## Your objective
Of the material below, only the lines from the line containing "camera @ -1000" down to the line containing "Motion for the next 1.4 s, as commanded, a" belong in the answer, written out exactly.

## Data supplied
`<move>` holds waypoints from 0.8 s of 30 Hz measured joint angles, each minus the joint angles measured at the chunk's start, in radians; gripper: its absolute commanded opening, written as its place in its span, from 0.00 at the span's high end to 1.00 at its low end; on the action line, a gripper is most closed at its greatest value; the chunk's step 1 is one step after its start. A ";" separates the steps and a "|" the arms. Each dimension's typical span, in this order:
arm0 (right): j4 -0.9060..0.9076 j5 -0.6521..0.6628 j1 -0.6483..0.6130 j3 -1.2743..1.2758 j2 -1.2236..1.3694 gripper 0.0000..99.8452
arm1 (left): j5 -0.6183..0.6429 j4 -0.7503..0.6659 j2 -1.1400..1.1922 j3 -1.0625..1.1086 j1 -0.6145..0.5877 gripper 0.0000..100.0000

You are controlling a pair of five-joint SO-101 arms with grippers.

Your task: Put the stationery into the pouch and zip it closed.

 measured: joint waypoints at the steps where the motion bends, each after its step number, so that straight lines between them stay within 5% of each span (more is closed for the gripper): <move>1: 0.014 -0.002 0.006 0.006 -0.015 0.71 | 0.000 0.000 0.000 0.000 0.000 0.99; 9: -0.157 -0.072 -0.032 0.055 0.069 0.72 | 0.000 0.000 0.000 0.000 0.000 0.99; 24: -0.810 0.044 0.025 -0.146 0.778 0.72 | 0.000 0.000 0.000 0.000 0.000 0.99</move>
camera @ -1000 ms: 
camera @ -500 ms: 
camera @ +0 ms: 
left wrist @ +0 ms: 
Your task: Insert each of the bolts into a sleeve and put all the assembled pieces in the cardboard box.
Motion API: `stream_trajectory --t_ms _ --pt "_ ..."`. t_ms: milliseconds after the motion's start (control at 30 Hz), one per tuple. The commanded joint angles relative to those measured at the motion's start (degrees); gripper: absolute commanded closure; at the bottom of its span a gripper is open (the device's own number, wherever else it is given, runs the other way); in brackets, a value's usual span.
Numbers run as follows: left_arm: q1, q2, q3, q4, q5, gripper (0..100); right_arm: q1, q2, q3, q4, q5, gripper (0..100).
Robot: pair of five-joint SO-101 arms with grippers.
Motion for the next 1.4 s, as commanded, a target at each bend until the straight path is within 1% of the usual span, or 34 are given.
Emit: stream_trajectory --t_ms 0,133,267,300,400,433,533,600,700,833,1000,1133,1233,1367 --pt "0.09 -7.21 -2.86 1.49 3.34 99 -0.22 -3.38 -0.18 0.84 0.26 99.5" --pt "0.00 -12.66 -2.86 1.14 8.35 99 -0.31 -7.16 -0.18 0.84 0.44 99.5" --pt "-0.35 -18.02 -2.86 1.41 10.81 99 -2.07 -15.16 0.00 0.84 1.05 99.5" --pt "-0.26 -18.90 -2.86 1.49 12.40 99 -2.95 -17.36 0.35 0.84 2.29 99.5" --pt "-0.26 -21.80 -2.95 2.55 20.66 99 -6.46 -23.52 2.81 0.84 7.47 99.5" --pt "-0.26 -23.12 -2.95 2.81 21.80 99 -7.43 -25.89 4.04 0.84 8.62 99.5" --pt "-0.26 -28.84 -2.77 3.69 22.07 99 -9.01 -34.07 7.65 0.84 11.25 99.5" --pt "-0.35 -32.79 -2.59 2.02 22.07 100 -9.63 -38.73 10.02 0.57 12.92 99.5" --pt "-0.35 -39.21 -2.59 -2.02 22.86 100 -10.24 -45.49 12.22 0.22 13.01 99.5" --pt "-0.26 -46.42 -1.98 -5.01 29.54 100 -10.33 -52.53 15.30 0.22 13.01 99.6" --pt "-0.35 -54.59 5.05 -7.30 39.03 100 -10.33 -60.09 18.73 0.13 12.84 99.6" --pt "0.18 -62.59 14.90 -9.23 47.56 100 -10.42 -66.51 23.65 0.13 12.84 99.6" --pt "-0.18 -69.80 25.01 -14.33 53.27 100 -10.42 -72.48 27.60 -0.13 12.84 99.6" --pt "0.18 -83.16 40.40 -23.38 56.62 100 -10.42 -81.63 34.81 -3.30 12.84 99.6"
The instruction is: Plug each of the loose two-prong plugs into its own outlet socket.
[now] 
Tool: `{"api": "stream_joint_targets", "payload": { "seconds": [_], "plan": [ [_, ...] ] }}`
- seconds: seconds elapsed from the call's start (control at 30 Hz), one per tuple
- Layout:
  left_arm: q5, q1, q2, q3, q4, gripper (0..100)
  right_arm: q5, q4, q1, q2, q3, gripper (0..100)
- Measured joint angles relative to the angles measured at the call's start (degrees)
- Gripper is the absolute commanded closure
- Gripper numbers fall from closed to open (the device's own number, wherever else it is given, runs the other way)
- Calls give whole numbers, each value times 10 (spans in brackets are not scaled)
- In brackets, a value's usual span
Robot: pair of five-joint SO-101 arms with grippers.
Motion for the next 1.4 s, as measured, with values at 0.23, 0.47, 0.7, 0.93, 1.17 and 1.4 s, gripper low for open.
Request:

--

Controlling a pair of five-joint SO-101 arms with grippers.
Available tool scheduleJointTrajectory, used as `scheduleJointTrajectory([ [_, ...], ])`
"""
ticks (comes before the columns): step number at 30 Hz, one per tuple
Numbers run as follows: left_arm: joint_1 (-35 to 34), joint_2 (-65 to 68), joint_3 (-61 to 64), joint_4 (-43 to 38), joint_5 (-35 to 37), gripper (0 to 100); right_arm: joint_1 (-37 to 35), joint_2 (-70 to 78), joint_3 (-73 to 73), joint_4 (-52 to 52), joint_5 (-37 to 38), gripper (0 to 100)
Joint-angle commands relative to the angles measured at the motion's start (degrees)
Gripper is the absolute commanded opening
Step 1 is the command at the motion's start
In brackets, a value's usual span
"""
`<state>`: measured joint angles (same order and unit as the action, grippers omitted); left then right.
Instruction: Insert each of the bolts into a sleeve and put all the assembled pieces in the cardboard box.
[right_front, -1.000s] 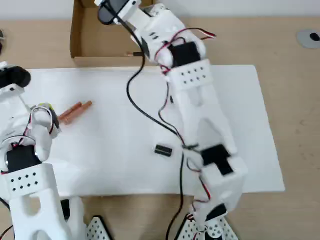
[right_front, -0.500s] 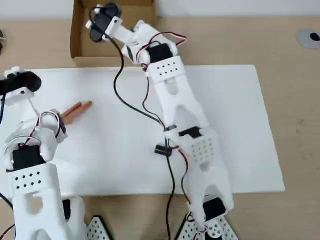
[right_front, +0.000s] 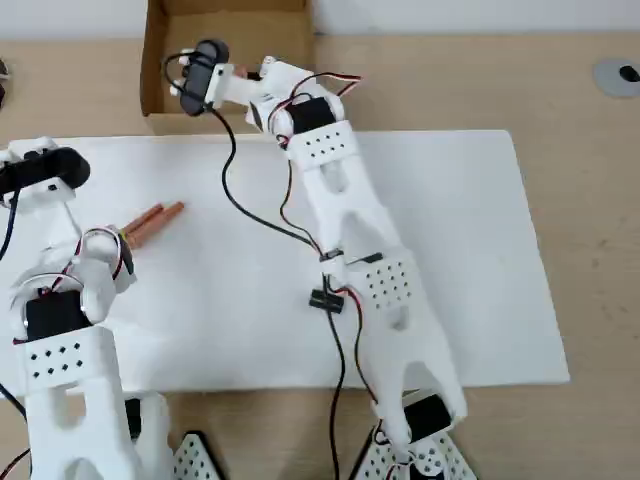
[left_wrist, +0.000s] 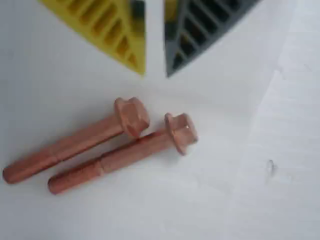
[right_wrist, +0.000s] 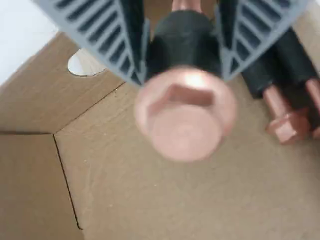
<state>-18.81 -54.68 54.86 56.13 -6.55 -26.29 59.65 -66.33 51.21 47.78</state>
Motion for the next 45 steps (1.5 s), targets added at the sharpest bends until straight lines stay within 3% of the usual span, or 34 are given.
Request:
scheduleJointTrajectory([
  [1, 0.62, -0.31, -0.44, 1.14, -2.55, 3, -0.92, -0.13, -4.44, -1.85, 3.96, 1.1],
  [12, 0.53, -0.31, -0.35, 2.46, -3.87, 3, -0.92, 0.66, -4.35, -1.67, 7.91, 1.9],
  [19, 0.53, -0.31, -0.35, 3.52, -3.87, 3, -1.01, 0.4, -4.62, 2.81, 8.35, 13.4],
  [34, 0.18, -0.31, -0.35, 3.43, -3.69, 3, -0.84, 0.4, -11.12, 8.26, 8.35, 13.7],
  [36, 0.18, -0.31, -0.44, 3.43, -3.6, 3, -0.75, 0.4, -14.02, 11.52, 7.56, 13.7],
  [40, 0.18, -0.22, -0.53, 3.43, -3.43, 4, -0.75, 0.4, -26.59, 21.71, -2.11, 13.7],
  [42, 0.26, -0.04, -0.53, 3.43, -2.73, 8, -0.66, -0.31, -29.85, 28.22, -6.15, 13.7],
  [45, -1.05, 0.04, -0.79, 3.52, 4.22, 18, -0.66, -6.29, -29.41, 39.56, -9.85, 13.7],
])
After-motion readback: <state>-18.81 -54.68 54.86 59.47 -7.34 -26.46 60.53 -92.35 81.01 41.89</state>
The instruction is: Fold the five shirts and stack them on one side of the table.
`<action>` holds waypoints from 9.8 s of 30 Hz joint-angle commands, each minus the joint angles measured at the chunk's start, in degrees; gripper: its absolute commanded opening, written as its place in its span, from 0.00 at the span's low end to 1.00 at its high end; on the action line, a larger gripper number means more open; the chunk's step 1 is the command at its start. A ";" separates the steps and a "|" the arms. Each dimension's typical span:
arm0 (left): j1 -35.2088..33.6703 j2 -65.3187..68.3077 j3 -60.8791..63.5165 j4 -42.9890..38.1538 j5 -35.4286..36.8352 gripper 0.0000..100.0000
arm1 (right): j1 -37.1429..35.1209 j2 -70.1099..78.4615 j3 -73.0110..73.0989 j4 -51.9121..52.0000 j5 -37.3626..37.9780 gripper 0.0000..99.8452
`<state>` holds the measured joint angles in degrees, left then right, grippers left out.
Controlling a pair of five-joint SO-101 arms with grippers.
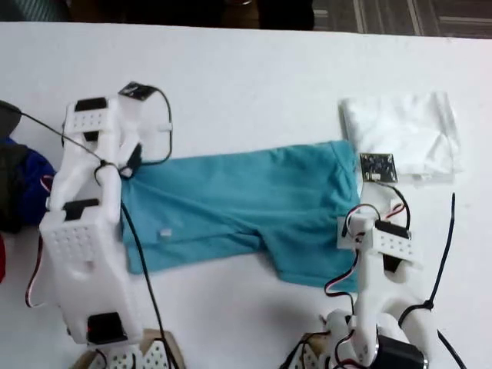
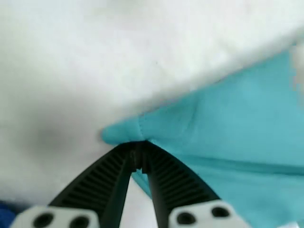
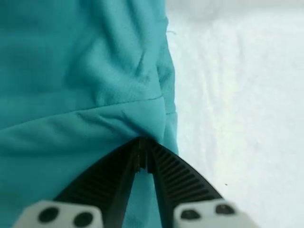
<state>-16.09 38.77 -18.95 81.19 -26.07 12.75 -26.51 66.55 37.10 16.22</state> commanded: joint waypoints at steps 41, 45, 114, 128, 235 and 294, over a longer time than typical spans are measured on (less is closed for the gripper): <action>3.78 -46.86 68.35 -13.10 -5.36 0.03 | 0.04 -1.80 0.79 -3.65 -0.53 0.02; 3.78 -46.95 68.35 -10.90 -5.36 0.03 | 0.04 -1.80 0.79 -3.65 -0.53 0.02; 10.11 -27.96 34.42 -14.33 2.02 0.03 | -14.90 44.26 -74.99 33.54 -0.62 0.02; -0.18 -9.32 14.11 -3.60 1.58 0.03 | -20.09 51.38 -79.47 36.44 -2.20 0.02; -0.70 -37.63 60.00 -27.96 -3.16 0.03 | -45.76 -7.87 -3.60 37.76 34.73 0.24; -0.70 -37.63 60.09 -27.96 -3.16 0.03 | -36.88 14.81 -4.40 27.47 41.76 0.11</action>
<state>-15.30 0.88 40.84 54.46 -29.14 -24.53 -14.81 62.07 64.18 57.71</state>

## Answer box
camera @ -1000 ms: 
camera @ -500 ms: 
camera @ +0 ms: 
left wrist @ +0 ms: 
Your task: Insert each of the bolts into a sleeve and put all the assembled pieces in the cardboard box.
Motion API: `stream_trajectory --t_ms _ --pt "_ ..."`. t_ms: milliseconds after the motion's start (control at 30 Hz), one per tuple. The commanded joint angles relative to those measured at the motion's start (degrees); gripper: absolute commanded closure; at the bottom of its span a gripper is open (the device's own number, wherever else it is given, runs the other way); in brackets, a value's usual span.
Numbers run as follows: left_arm: q1, q2, q3, q4, q5, gripper (0..100); right_arm: q1, q2, q3, q4, q5, gripper (0..100).
Robot: pair of five-joint SO-101 arms with grippers.
Motion for the next 1.4 s, as commanded, a target at each bend until the straight path is within 1% of the usual span, or 34 are given.

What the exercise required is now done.